_WHAT YOU NEED TO DO:_
Examine each line of the data. Copy those that contain the string "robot".

Recorded data
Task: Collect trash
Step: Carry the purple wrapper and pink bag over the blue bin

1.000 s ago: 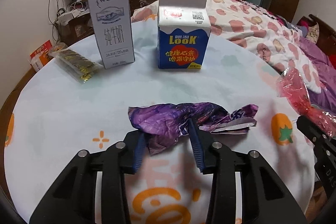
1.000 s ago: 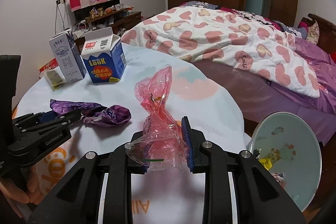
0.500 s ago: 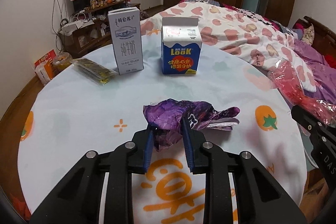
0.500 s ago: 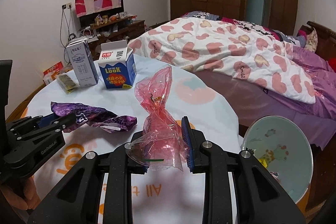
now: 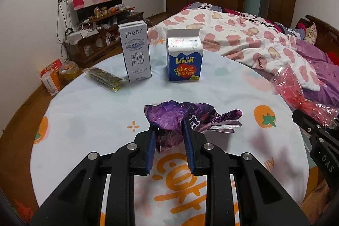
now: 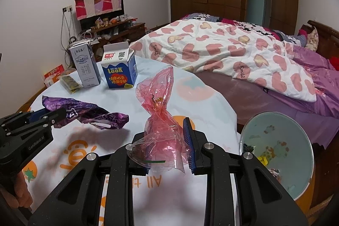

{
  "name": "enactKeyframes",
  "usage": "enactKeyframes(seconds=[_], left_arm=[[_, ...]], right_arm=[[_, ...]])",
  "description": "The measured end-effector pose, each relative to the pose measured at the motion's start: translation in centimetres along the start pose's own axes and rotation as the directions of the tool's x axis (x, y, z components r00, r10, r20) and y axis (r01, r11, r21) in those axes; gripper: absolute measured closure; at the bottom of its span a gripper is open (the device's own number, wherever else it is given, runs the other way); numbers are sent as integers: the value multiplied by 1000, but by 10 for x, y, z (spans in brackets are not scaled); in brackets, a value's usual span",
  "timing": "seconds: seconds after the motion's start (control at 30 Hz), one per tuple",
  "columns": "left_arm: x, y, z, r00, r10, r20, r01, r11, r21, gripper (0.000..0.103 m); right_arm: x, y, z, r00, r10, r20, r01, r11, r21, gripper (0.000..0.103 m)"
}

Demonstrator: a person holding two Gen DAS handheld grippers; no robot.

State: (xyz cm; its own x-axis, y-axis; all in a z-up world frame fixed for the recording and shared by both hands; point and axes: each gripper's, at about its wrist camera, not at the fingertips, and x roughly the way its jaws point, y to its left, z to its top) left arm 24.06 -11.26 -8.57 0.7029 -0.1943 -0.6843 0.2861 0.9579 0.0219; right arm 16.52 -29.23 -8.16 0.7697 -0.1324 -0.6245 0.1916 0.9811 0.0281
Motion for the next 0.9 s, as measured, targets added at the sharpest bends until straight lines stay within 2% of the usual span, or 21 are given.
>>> enactKeyframes(seconds=[0.5,0.9], left_arm=[[-26,-10,-5,999,31,31,-32,999,20,79],[-48,-24,-8,998,11,60,-13,999,39,79]], right_arm=[[-24,-3,-8,1000,-1,25,1,1000,11,76],[-47,-10,-10,998,-9,59,8,1000,23,76]])
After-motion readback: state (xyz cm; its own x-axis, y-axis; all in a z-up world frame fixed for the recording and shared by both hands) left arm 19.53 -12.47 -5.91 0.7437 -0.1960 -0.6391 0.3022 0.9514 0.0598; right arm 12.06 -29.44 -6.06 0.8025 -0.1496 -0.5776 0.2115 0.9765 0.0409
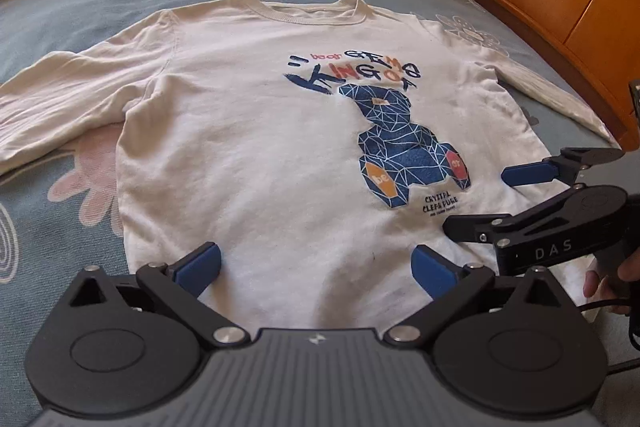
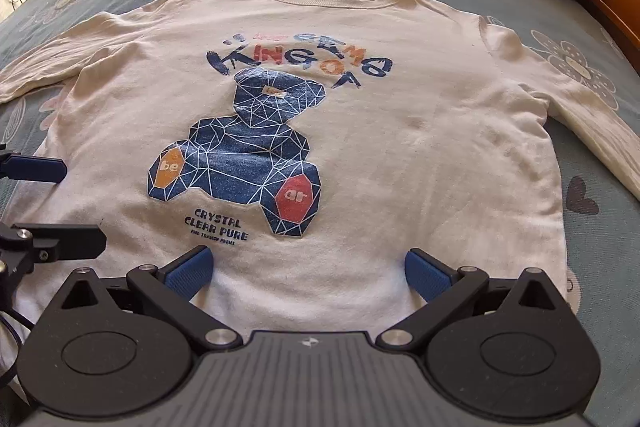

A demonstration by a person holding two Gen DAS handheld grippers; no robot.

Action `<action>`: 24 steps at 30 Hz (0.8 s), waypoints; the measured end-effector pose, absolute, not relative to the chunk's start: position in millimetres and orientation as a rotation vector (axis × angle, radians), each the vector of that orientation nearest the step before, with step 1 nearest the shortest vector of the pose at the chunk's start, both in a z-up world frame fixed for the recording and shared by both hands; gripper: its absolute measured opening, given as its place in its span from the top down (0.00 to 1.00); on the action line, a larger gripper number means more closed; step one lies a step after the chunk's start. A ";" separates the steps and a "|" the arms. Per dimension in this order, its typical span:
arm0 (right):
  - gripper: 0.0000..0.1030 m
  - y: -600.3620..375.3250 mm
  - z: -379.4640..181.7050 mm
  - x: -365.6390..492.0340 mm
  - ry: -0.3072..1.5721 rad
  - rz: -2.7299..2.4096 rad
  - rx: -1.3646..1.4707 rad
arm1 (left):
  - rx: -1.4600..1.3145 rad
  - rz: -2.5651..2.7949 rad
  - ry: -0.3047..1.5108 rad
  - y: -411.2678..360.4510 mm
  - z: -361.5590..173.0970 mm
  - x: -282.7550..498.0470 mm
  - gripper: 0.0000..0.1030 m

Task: Fold clothes

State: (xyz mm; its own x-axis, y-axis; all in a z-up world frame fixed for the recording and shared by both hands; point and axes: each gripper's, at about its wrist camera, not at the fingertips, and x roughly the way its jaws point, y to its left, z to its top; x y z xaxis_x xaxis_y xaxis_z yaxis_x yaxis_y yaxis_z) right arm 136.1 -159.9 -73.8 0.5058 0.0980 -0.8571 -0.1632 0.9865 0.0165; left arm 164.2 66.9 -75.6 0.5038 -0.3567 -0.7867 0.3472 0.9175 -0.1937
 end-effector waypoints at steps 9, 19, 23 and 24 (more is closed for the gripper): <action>0.00 -173.1 -61.5 104.3 0.889 0.283 -0.067 | 0.072 -0.303 0.790 58.5 -52.0 123.7 0.03; 0.00 -211.9 -47.4 20.2 0.761 0.141 -0.034 | 0.048 -0.245 0.769 26.0 -45.7 65.2 0.02; 0.00 -215.6 -72.9 18.6 0.782 0.101 -0.012 | 0.068 -0.223 0.803 17.5 -71.5 52.4 0.02; 0.00 -216.3 -77.3 16.8 0.780 0.101 -0.011 | 0.051 -0.217 0.821 17.7 -76.1 48.6 0.02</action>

_YOUR SOLUTION:_
Demonstrator: a person holding two Gen DAS handheld grippers; no robot.
A demonstration by a person holding two Gen DAS handheld grippers; no robot.

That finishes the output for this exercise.